## [The problem]
The full listing should be written out verbatim, and its images should be dropped.

## [Input]
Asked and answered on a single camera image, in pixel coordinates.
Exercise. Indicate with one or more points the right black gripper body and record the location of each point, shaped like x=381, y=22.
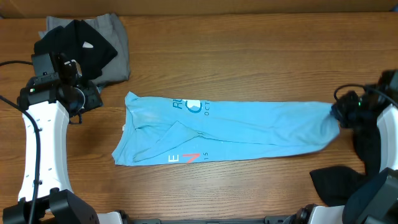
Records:
x=354, y=112

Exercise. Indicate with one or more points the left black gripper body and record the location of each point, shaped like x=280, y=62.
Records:
x=87, y=97

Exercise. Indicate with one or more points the light blue printed t-shirt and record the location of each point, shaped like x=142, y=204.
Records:
x=170, y=131

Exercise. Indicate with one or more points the black t-shirt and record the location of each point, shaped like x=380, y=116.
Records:
x=336, y=184

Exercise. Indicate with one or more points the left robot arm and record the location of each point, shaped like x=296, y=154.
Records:
x=50, y=99

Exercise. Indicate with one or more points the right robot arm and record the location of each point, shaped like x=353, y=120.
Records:
x=351, y=197

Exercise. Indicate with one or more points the folded black garment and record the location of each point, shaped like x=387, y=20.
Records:
x=79, y=41

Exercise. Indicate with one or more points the folded grey garment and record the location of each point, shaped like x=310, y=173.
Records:
x=111, y=28

## [Exercise solution]
Asked and answered on a single camera image, in pixel coordinates.
Exercise. Indicate with one or more points the right black gripper body and record the location of each point, shaped like x=381, y=22.
Records:
x=354, y=112

Exercise. Indicate with one or more points the left black gripper body and record the location of each point, shaped like x=280, y=62.
Records:
x=87, y=97

Exercise. Indicate with one or more points the light blue printed t-shirt and record the location of each point, shaped like x=142, y=204.
Records:
x=170, y=131

Exercise. Indicate with one or more points the black t-shirt and record the location of each point, shaped like x=380, y=116.
Records:
x=336, y=184

Exercise. Indicate with one or more points the left robot arm and record the location of each point, shaped like x=296, y=154.
Records:
x=50, y=99

Exercise. Indicate with one or more points the right robot arm and record the location of each point, shaped like x=353, y=120.
Records:
x=351, y=197

Exercise. Indicate with one or more points the folded black garment and record the location of each point, shaped like x=387, y=20.
Records:
x=79, y=41

Exercise. Indicate with one or more points the folded grey garment and record the location of each point, shaped like x=310, y=173.
Records:
x=111, y=28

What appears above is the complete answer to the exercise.